(To do): The line that contains "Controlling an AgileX" marks the end: retype the data below exactly from its first line through that line.

** Opening Input data block **

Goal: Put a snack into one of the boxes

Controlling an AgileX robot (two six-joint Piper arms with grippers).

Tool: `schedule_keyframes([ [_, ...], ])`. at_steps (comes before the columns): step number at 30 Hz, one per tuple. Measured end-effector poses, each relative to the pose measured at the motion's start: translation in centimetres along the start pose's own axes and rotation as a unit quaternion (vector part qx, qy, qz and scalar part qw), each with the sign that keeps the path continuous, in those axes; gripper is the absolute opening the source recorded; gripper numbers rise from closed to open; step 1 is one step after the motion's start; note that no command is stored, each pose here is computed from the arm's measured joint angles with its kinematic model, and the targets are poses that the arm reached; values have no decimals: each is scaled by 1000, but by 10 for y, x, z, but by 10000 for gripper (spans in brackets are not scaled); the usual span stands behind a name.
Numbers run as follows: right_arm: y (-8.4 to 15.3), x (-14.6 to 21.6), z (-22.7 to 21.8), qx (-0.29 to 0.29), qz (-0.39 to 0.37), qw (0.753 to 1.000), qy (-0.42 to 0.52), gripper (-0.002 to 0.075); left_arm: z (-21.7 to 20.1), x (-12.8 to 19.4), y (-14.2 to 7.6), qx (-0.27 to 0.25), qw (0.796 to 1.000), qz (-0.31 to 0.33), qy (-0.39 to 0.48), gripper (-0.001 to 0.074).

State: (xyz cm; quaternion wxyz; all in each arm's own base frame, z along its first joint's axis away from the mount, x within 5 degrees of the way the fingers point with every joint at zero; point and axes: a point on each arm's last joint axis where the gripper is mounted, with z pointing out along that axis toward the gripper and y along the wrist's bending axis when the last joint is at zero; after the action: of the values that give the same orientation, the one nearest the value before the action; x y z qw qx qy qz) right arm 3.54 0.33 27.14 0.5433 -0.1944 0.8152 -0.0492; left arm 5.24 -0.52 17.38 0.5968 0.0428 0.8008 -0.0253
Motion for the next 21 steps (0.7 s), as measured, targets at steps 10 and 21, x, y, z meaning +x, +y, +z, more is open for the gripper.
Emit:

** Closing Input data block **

(Final answer):
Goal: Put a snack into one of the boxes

Controlling an AgileX robot (two six-joint Piper arms with grippers).

Nothing else belongs in the output.